Smørfugl Smørfugl, smoerfugl.dk

Kubernetes Operators: Extending Kubernetes with Custom Controllers

Kubernetes operators represent a powerful paradigm for extending Kubernetes functionality beyond its built-in capabilities. As applications become more complex and stateful, the need for domain-specific knowledge in managing these applications has led to the rise of operators as a crucial tool in the Kubernetes ecosystem. Having worked with various operators in production environments, I’ve seen firsthand how they transform the way we manage complex applications and infrastructure components.

What Are Kubernetes Operators?

At their core, Kubernetes operators are applications that use the Kubernetes API to manage other applications. They extend Kubernetes by implementing custom controllers that watch for changes to custom resources (CRs) and take action to ensure the desired state is maintained.
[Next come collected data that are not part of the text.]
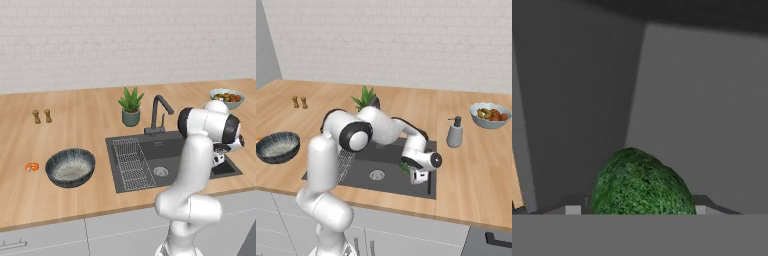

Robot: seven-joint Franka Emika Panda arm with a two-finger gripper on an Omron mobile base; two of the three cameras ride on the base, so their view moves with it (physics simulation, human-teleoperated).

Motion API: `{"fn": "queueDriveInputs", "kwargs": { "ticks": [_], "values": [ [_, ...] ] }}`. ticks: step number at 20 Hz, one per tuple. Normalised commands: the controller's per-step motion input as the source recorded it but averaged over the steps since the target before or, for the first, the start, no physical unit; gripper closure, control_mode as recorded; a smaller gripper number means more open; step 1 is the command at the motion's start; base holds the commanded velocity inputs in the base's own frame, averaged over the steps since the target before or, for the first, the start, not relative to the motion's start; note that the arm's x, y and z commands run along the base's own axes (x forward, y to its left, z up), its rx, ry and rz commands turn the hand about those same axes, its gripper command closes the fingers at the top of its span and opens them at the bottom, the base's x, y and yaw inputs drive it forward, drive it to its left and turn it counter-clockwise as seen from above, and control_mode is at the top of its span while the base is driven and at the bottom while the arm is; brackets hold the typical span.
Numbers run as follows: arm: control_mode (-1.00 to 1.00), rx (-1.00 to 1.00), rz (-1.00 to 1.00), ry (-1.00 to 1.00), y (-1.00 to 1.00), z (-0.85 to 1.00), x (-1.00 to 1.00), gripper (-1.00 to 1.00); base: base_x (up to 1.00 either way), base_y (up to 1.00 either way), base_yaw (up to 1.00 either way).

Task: Pick the broccoli from the sink and place it in the bowl. Then pick the bowl and place it in the microwave. Then close the microwave door and press the start button.

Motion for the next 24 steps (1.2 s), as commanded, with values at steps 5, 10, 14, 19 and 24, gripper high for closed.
{"fn": "queueDriveInputs", "kwargs": {
  "ticks": [5, 10, 14, 19, 24],
  "values": [
    [-1.00, 0.17, -0.09, 0.00, 0.00, 1.00, -0.26, 1.00, 0.00, 0.00, 0.00],
    [-1.00, 0.14, -0.04, 0.00, 0.00, 1.00, -0.49, 1.00, 0.00, 0.00, 0.00],
    [-1.00, 0.02, 0.00, 0.00, 0.29, 0.97, -0.98, 1.00, 0.00, 0.00, 0.00],
    [-1.00, 0.00, 0.06, 0.00, 0.86, 0.74, -0.90, 1.00, 0.00, 0.00, 0.00],
    [-1.00, 0.00, 0.15, 0.00, 1.00, 0.85, -0.58, 1.00, 0.00, 0.00, 0.00]
  ]
}}
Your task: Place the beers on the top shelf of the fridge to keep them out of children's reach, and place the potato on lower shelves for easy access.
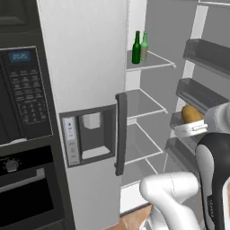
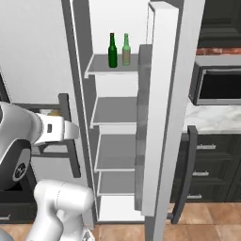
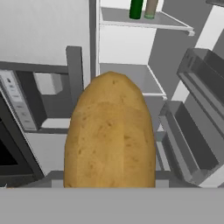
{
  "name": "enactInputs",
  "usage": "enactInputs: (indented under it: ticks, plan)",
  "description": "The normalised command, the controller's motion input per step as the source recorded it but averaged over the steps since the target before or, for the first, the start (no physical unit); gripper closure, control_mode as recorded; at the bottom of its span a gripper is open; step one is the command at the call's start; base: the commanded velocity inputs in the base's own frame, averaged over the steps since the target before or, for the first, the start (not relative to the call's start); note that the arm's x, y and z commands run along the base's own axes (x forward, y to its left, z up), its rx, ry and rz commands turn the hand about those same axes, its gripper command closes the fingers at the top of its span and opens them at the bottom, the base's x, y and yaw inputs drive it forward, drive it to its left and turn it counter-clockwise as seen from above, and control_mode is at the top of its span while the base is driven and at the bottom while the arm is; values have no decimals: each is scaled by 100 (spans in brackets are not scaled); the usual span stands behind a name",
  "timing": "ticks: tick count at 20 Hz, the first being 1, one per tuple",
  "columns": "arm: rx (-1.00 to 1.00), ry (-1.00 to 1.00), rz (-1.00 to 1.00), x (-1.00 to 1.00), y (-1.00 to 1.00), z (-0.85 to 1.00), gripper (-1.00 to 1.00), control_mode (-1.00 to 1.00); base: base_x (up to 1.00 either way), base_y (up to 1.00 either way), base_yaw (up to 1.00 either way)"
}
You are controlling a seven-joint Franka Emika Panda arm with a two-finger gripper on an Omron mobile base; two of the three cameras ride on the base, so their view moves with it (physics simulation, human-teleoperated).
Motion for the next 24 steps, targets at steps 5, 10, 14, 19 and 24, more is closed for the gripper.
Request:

Think of operators as “human operators” encoded in software - they encapsulate the operational knowledge needed to run complex applications.

The Operator Pattern The operator pattern consists of three main components:

  1. Custom Resource Definition (CRD): Defines the schema for your custom resource
  2. Custom Controller: Watches for changes to your custom resources and takes action
  3. Custom Resource (CR): Instances of your custom resource that represent the desired state

Why Use Operators?

Domain-Specific Knowledge Operators encapsulate operational expertise that would otherwise require specialized human operators. They know how to deploy, scale, backup, and recover applications based on domain-specific requirements.

Automation of Complex Operations Instead of manually managing complex stateful applications, operators automate routine tasks like:

  • Rolling updates with proper ordering
  • Backup and restore procedures
  • Disaster recovery processes
  • Configuration management
  • Health monitoring and self-healing

Consistency and Reliability Operators ensure that applications are managed consistently across environments, reducing human error and improving reliability. They implement best practices and operational procedures that might be difficult to enforce manually.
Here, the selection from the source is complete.